What is the number of lines in the data that contain "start"? Respond with nothing else.

━━━━

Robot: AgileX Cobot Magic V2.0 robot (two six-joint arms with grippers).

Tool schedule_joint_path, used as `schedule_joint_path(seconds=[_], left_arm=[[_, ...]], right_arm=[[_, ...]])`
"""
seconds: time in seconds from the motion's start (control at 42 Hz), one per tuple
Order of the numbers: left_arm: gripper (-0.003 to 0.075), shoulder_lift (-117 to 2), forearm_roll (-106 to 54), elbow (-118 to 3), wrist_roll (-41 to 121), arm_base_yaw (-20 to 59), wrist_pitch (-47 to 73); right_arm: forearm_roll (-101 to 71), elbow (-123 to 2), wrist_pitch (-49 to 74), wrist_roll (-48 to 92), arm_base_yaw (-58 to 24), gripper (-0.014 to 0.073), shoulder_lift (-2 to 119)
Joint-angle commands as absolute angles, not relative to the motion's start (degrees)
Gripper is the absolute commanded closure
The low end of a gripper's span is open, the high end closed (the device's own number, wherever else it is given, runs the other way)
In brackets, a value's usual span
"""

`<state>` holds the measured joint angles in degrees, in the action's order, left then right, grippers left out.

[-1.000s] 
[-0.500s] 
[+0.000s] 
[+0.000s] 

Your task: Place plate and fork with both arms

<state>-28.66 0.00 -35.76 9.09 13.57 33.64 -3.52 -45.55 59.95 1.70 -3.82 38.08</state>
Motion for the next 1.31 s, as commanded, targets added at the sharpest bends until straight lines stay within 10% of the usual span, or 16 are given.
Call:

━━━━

Solution for this problem:
2